03/10 Local authorities legal news round up

In this briefing for those working for Local Authorities and the public sector, we take a look at:

  • Part 2A Judicial Review outcome 
  • What you need to know about the Carbon Reduction Commitment Energy Efficiency Scheme which starts on April 1st.


Part 2A Judicial Review

In our previous newsletter we reported on the outcome of the St Leonard's Court Sandridge appeal. Recently the potential Appropriate Persons sought to judicially review the Secretary of State's decision. The court has ruled that there was no arguable case for allowing the judicial review to proceed further. The outcome demonstrates that a regulator using the contaminated land regime, who acts reasonably, will find that their decisions are upheld if they are challenged.

This case has been a long running saga that hopefully will now see those responsible remediate the groundwater. While Part 2A is complex this case demonstrates that with careful planning even the most complex of sites can be remediated using Part 2A.


Carbon Reduction Commitment Energy Efficiency Scheme

The CRC Energy Efficiency Scheme (CRC) starts on 1 April 2010.  A local authority will be a participant in the CRC if it meets the qualification criteria of using 6,000 MWh of electricity a year.

The Government wants to reduce the UK's greenhouse gas emissions by at least 80% by 2050. It is estimated that buildings account for approximately 40% of the carbon emissions in the UK, with non-domestic buildings responsible for approximately half of this. The energy efficiency of buildings is therefore the focus of the CRC, a new compulsory emissions trading scheme.

This scheme will involve around 5,000 public and private sector organisations, including banks, universities, hotels, offices and local authorities. Those who fall within the CRC need to start dealing with the implications now as not being prepared may have a significant financial impact.

For administrative purposes, the scheme is divided into set time periods referred to as 'phases'. The first phase is the "Introductory Phase", which runs for three years from 1 April 2010 to 31 March 2013. Subsequent phases last for seven years each.

Participants will have to monitor their UK-based emissions and report on them each year, taking into account energy supply from electricity, gas, coal and any other fuel types (such as oil and diesel), but excluding energy from transport, domestic accommodation and unconsumed fuel supplies. Emissions that are already covered by a Climate Change Agreement or the EU Emissions Trading Scheme will not be included in a participant's CRC emissions.

Participants will be required to buy allowances each year to cover their emissions.

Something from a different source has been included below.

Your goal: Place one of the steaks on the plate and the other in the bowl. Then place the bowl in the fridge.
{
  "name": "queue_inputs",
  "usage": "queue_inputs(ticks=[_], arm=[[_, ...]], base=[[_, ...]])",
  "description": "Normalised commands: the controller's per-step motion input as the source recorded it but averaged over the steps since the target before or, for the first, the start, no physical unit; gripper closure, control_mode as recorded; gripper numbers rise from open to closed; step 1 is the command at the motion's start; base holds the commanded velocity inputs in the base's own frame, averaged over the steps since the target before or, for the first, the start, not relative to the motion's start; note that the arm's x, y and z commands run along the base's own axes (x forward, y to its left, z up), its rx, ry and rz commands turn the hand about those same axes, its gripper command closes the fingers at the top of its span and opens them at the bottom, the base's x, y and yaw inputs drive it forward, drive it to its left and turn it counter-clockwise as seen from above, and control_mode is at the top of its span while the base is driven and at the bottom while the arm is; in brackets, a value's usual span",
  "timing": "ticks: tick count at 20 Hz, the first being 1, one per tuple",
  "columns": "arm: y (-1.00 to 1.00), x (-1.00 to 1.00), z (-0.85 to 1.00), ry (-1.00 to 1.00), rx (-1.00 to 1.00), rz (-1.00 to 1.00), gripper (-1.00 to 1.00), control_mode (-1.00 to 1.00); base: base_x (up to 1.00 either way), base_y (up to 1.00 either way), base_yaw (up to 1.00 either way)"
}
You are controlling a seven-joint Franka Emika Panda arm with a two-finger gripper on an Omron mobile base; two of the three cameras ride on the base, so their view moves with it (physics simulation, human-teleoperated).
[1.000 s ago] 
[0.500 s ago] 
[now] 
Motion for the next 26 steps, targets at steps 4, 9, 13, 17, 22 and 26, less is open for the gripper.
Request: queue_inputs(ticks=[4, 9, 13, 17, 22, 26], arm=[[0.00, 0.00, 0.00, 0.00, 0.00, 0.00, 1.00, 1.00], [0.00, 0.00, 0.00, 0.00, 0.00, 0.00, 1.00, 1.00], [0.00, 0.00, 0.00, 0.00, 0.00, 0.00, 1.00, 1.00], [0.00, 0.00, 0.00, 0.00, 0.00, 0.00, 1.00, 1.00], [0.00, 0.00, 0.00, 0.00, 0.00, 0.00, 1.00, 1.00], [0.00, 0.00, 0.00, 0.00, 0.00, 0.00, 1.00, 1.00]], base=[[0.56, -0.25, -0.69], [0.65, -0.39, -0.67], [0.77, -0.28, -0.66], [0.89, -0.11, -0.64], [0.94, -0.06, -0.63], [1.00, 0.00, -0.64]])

During the Introductory Phase, the Government will sell an unlimited number of allowances during a particular month in every year of that phase, starting from April 2011. Participants will be able to buy allowances they need to match their projected emissions for that coming financial year. For example, allowances bought in April 2011 will be to cover projected emissions for April 2011 to March 2012. One allowance will represent the right to emit 1 tonne of carbon dioxide and allowances sold during this phase will be at a fixed price of £12 per tonne. Extra allowances required through the year can be obtained on the secondary market (where their price will not be fixed) or participants can ask the scheme administrator (the Environment Agency for those in England and Wales) to issue additional allowances through a "safety valve", where the Environment Agency will obtain allowances through the EU Emissions Trading Scheme. There will be a charge for each transaction made through the safety valve and safety valve allowances could cost more than £12 each.

During subsequent phases, there will be a cap on the number of allowances available from the Government and these will be sold by auction. There will also be a cap on the number of allowances each participant can buy in the auction. The price of allowances will depend on demand each year. Again, participants will be able to buy or sell allowances on the secondary market.

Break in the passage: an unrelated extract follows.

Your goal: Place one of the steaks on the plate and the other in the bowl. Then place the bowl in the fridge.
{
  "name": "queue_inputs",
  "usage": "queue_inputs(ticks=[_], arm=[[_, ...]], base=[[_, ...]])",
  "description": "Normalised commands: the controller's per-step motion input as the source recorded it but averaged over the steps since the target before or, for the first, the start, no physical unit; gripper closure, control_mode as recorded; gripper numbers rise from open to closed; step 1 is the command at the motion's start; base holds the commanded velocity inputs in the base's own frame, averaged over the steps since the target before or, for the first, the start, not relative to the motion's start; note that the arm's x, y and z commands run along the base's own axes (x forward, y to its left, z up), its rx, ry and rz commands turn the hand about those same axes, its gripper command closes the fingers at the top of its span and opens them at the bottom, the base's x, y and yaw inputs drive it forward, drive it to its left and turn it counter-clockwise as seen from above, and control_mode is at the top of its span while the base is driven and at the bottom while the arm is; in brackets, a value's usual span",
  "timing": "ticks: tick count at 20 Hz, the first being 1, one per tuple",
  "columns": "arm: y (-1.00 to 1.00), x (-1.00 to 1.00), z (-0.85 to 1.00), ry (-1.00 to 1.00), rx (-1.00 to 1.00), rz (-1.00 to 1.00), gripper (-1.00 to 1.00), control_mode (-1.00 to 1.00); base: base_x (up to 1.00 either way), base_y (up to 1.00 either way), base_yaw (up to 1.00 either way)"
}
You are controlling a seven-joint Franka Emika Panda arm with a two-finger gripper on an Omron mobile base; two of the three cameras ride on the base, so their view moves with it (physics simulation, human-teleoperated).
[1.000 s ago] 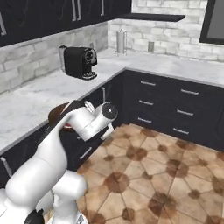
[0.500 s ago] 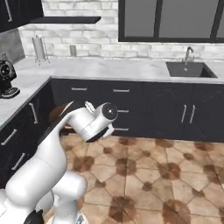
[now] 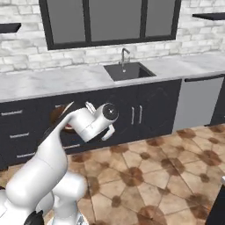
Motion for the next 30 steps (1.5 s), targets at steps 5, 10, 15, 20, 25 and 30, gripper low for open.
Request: queue_inputs(ticks=[5, 10, 15, 20, 25, 30], arm=[[0.00, 0.00, 0.00, 0.00, 0.00, 0.00, 1.00, 1.00], [0.00, 0.00, 0.00, 0.00, 0.00, 0.00, 1.00, 1.00], [0.00, 0.00, 0.00, 0.00, 0.00, 0.00, 1.00, 1.00], [0.00, 0.00, 0.00, 0.00, 0.00, 0.00, 1.00, 1.00], [0.00, 0.00, 0.00, 0.00, 0.00, 0.00, 1.00, 1.00], [0.00, 0.00, 0.00, 0.00, 0.00, 0.00, 1.00, 1.00]], base=[[1.00, 0.00, -0.65], [1.00, 0.18, -0.67], [1.00, 0.61, -0.71], [1.00, 0.49, -0.70], [1.00, 0.36, -0.68], [1.00, 0.27, -0.66]])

Participants will earn money back from the Government each year in proportion to their emissions reductions. In other words, the greater the reduction in their emissions, the more money they will get back.

A league table will be published of participants' performance in reducing their emissions. Participants' position in the table will affect how much money they will get back from the Government.

For CRC purposes, a local authority will also responsible for the emissions from all schools maintained by it and any Academies and City Technology Colleges that are geographically located in the area for which the local authority exercises educational functions. Special rules also apply for PFIs and joint ventures.

Local authorities may have interests in companies, in which case complex rules on groups of companies will apply. For example, a company that is wholly owned by a local authority will be grouped with the local authority for CRC purposes.

Local authorities may also act as landlords or tenants, in which case the specific rules concerning landlords and tenants are relevant.